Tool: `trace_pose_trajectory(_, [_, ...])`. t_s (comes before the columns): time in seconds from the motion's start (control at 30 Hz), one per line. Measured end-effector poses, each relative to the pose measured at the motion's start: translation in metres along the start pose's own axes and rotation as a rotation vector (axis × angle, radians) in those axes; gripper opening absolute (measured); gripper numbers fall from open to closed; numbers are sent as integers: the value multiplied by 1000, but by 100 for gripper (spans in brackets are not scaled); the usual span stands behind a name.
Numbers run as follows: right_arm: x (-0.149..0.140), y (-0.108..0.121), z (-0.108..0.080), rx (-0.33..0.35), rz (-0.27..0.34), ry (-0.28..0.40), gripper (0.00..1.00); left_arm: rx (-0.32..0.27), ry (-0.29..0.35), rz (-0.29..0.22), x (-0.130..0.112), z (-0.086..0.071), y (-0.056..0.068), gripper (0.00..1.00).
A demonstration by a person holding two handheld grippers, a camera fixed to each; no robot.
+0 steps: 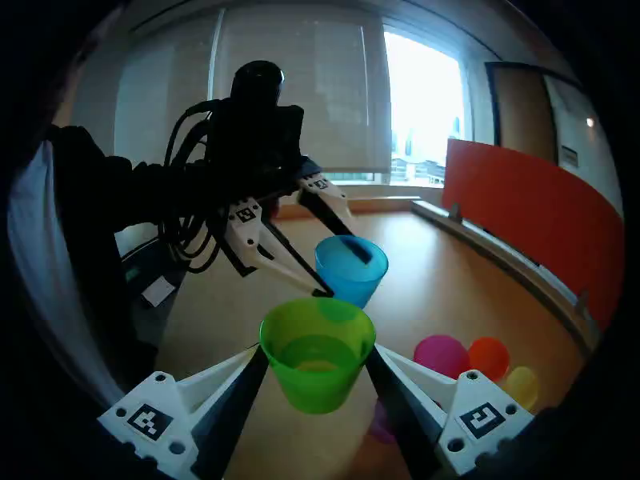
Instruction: Pour water
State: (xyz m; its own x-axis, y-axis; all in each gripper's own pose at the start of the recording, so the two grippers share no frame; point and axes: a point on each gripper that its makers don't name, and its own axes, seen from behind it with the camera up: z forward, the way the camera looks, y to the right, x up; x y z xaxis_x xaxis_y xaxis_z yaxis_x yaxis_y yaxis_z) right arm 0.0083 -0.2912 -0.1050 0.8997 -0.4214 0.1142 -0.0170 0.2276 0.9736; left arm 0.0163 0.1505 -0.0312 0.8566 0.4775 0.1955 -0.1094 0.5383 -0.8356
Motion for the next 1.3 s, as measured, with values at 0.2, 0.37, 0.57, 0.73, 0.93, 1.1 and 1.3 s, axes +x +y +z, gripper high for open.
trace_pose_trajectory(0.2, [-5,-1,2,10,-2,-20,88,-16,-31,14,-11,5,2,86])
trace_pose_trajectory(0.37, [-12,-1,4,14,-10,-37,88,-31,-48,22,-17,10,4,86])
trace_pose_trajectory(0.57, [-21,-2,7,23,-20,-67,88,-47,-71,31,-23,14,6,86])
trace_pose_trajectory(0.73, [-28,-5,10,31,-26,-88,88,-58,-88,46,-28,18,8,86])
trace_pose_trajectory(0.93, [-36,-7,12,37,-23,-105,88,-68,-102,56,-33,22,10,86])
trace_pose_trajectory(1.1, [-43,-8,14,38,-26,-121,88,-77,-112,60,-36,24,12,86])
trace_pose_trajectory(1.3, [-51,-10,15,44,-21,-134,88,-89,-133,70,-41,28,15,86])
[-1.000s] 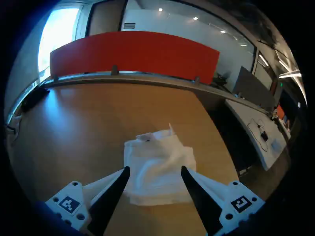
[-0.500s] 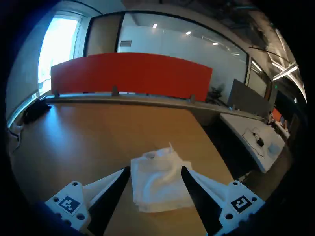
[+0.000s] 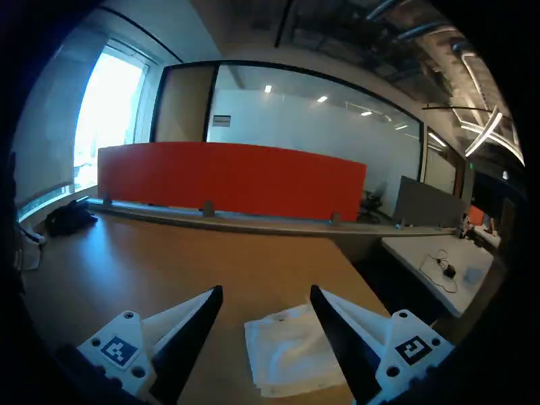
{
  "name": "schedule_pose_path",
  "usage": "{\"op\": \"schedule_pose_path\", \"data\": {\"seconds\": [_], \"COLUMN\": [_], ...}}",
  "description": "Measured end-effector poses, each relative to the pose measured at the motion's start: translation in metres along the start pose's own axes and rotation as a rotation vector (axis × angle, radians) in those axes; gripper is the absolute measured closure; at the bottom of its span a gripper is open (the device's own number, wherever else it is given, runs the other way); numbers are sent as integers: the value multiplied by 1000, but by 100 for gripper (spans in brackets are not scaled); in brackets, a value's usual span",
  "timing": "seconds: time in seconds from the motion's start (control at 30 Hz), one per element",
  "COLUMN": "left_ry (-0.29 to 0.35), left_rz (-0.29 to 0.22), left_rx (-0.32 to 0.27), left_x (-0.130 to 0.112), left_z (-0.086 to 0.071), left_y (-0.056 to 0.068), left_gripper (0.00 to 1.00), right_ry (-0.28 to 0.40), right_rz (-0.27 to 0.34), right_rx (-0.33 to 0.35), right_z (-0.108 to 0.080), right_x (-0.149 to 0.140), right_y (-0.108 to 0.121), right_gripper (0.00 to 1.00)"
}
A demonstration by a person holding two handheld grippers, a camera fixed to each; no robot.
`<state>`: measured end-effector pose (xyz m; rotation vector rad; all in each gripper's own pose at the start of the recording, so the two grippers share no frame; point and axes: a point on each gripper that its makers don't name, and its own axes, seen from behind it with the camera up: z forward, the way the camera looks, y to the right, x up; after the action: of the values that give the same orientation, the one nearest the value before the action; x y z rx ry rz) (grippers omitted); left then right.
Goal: Fold towel
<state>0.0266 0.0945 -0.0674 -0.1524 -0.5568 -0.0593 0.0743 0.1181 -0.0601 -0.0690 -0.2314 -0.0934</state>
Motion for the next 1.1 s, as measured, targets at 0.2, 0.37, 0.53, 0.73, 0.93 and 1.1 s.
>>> {"op": "schedule_pose_path", "data": {"seconds": [0.2,0.37,0.53,0.73,0.93,1.1], "left_ry": [90,159,206,261,300,325], "left_rz": [4,0,1,9,24,29], "left_rx": [35,58,87,109,111,111], "left_x": [22,38,50,64,76,82], "left_z": [-2,-5,-8,-11,-12,-12], "left_y": [-11,-18,-27,-33,-36,-40], "left_gripper": [12,12,12,12,12,12], "right_ry": [44,85,121,136,160,173], "right_rz": [20,31,31,20,12,39], "right_rx": [0,0,18,28,28,22], "right_z": [8,13,17,21,21,20], "right_x": [19,36,49,58,67,71], "right_y": [-14,-30,-51,-72,-90,-95], "right_gripper": [0,0,0,0,0,0]}}
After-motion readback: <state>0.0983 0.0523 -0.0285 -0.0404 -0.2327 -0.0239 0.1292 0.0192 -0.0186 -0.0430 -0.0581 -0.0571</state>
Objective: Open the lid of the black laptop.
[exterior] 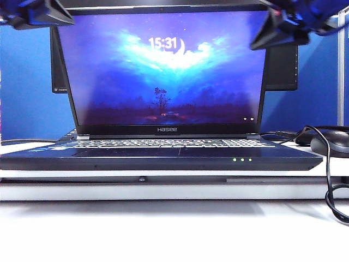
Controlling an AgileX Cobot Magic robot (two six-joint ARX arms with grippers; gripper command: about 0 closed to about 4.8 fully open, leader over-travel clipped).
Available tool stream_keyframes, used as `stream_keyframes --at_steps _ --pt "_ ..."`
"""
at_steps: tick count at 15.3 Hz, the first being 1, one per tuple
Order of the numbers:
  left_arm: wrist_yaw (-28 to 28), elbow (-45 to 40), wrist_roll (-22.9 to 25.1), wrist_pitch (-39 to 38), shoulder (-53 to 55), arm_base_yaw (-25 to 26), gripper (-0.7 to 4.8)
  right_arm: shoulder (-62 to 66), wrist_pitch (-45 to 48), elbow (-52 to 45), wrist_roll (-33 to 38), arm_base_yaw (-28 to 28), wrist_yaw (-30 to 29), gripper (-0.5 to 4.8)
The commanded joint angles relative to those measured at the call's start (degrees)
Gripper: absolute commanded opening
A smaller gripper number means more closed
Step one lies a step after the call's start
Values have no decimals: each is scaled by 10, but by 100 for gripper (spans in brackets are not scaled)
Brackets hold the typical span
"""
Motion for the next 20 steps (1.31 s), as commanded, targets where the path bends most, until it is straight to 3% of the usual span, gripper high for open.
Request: stream_keyframes --at_steps 1,14,20 --pt "-3 42 14 18 38 1 -2 33 40 54 -15 -3 3 -5" --pt "-12 163 58 39 167 2 -2 110 41 146 -53 -44 -7 -5" --pt "-12 165 63 76 203 3 -2 139 47 175 -55 -52 -21 -5"
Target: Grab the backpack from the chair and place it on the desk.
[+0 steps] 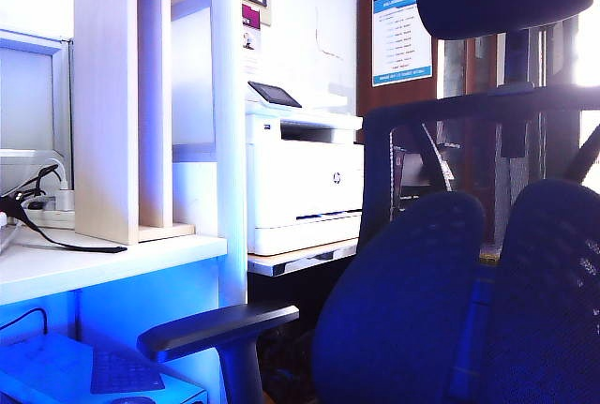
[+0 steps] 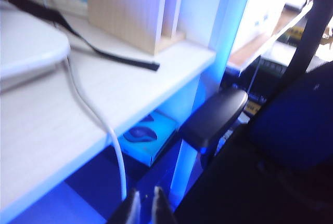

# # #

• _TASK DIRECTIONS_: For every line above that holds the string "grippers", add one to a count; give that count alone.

• _ANSWER FOR THE TASK_: 5